I'll admit to somewhat conflicted feelings about this year's winners. When I first thought of these awards, I imagined an event that would honor films that excelled at the creative arts, rather than tipping a hat to a movie solely because it had "done good". So, on one level, one can't help but argue that it's entirely appropriate that a film like WALTZ WITH BASHIR, with its innovative use of animation and music in its story-telling, should walk off with four Cinema Eye Honors. Or that a film like MAN ON WIRE, would conclude its sweep of the year-end awards with a speech at the Times Center podium.
In short, WALTZ and WIRE - beloved by audiences, critics and certainly our voters - are exactly the kinds of films I was thinking of when I pondered Cinema Eye. Still, I wouldn't have minded if voters had spread the love to include something for MY WINNIPEG, ORDER OF MYTHS, BETRAYAL or any other of this year's exceptional nominees - nor, I suspect, would WIRE director James Marsh or WALTZ animator David Polonsky - called to the stage four times (and each time with a hilarious anecdote - that's him, below, in Times Square with a box full of Cinema Eyes on his shoulder) have minded to hear other names called from the envelopes. That speaks, I think, to the generosity of feeling that existed in the room on Sunday - which Marsh referenced during the filmmaker panel when he spoke of a feeling of community in the nonfiction world that he finds absent in the narrative/fiction world.
As I mentioned in my exchange with Matt Dentler, last year's awards felt like a crazy express train barrelling down the track. This year, we had more time to think about the kind of event that Cinema Eye will be in the future, and I suspect that we will have more conversations about that as we begin to plan CEH2010.

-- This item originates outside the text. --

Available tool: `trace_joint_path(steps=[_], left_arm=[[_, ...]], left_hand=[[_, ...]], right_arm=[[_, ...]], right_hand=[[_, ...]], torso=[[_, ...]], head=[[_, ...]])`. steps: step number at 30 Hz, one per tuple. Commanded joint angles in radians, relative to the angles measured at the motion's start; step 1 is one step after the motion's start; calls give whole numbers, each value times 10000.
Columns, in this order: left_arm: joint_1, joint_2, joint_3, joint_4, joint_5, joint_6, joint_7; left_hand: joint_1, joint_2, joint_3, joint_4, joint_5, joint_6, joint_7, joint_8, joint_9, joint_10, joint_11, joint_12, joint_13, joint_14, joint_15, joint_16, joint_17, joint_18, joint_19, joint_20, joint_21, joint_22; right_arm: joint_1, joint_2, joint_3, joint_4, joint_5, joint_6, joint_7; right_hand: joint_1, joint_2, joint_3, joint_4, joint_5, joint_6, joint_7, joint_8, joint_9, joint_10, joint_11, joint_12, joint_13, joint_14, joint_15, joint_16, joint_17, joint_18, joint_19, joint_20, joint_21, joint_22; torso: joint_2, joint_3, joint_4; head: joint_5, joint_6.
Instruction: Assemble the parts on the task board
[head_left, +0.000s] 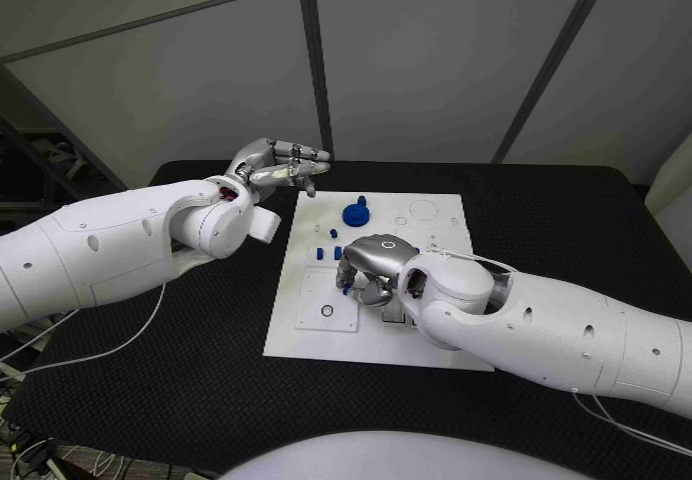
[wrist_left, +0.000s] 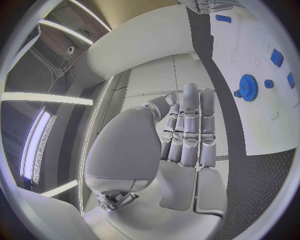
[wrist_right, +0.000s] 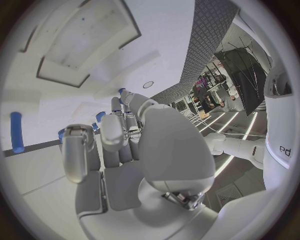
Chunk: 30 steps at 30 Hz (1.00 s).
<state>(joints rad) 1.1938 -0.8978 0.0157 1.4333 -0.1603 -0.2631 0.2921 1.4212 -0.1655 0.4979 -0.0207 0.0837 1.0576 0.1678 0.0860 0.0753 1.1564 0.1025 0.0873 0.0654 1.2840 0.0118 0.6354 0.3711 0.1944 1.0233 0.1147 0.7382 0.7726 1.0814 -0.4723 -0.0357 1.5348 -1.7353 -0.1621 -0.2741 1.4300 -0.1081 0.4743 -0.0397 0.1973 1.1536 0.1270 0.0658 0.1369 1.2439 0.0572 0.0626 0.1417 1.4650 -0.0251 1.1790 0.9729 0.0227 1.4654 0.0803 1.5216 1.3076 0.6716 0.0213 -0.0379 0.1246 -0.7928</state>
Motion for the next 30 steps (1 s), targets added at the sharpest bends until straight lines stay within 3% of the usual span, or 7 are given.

But I can't help but be happy with Sunday's gathering and proud of the efforts of everyone involved - particularly the entire Cinema Eye team, led by Sally Plourde and Danielle DiGiacamo, our graphics wizard Kyle Walters, key team members Nicholas Doldinger, Arielle DiGiacamo and Zack Boger, everyone at IndiePix, who continued their incredible support of Cinema Eye at a time when sponsorship is drying up, specifically Bob Alexander. And thanks, once again, to my co-chair Thom Powers for jumping aboard the express train last year and helping to keep things on track in New York for year two.
On a strictly personal note, this year's Cinema Eye allowed me to indulge in a bit of show business, which was a tremendous amount of fun. My particular thanks to my pals Yance Ford and Dan Miller for joining me onstage in these efforts, and also to Patricia Halsell-Richardson and her daughter Carla for bringing some of the Mobile Mardi Gras to New York City.
More on this year's Cinema Eyes, including links to the thoughts of others, in the days to come.
Photos from this year's event can be found on the Cinema Eye website, with video due shortly.